Le cousin de la syncope qui ne tient jamais rien
On y arrivait : il existe un procédé rythmique apparenté à la syncope, mais qui fonctionne différemment. Tandis que la syncope déplace l'accent en tenant une note sur le temps fort, cet autre procédé attaque directement dans le vide entre les temps et ne tient rien par-dessus — on l'appelle le contretemps, et c'est l'un des outils rythmiques les plus utilisés — et les plus caractéristiques — dans des genres comme le ska, le reggae et une grande partie de la musique populaire latino-américaine.
Un contretemps est une note (ou un accord) jouée exclusivement sur la subdivision faible entre deux temps, sans attaquer le temps fort du tout. Rien ne sonne sur le temps ; le temps reste silencieux, et la seule chose qu'on entend est l'attaque sur le « et » intermédiaire.
La différence avec la syncope est essentielle et mérite d'être soulignée : dans la syncope, une note naît sur le temps faible et se tient à travers le temps fort suivant — il y a continuité du son entre les deux. Dans le contretemps, en revanche, il n'y a pas de tenue : le temps fort reste directement vide, sans attaque ni note qui sonne, et la seule présence rythmique se produit dans l'espace intermédiaire. Ce sont des cousins, mais l'un « vole » l'accent en tenant une note par-dessus ; l'autre ne joue tout simplement pas là où on l'attend et attaque uniquement dans le vide.

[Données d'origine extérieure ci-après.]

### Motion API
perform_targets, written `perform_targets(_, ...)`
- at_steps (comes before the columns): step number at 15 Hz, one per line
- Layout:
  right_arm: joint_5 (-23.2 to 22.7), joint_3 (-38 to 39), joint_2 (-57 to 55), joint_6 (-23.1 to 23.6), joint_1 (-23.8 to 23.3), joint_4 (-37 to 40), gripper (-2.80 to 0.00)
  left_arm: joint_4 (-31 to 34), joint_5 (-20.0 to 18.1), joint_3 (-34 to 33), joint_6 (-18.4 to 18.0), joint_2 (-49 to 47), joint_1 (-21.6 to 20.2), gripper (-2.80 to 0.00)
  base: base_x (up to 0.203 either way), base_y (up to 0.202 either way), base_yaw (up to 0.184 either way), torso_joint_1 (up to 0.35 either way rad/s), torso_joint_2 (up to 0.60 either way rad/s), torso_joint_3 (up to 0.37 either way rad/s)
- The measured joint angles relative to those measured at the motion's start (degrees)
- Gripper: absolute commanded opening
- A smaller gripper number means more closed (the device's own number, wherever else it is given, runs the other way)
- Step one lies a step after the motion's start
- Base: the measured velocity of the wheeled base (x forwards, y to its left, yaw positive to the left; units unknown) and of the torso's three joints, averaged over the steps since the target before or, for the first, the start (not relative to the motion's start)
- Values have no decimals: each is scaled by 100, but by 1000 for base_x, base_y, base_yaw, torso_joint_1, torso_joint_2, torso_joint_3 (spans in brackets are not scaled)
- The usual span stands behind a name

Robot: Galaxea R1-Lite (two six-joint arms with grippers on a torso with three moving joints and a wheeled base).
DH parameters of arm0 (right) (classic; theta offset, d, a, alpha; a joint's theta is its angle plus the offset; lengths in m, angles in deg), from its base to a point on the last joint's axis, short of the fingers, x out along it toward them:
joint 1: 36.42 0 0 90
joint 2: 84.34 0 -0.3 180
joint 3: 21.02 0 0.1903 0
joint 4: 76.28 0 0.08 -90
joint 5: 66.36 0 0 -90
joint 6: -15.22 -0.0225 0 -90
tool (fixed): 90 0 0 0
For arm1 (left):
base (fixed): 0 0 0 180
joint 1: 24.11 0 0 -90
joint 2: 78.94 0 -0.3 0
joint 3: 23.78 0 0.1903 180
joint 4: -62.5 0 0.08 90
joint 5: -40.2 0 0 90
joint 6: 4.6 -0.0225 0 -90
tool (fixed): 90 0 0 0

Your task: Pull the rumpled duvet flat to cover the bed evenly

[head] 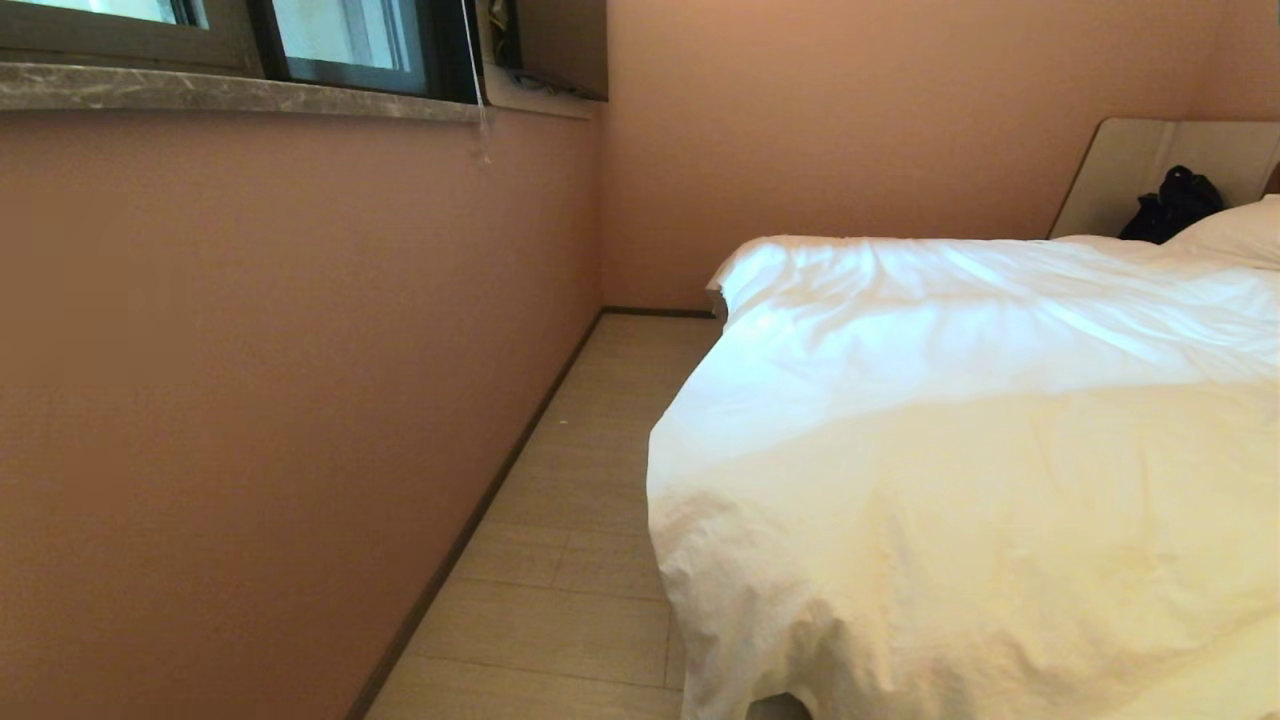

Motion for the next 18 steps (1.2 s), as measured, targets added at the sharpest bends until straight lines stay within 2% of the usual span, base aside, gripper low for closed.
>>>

Pense au motif rythmique le plus caractéristique du reggae : la guitare (ou le piano) joue exclusivement sur les « et » de chaque temps, laissant complètement silencieux les temps 1, 2, 3 et 4. Compte à voix haute « un-ET-deux-ET-trois-ET-quatre-ET », et remarque que l'attaque ne se produit que sur les « ET » en majuscules, jamais sur les chiffres. C'est un contretemps pur : chaque attaque tombe exactement entre deux temps, et aucun temps n'est joué directement.
Ce motif est la colonne vertébrale rythmique du reggae, mais il apparaît aussi — avec des variations — dans le ska, dans la cumbia, dans le vallenato et dans d'innombrables rythmes latino-américains où la guitare ou l'accompagnement « remplit » les espaces vides entre les coups de la basse ou de la percussion.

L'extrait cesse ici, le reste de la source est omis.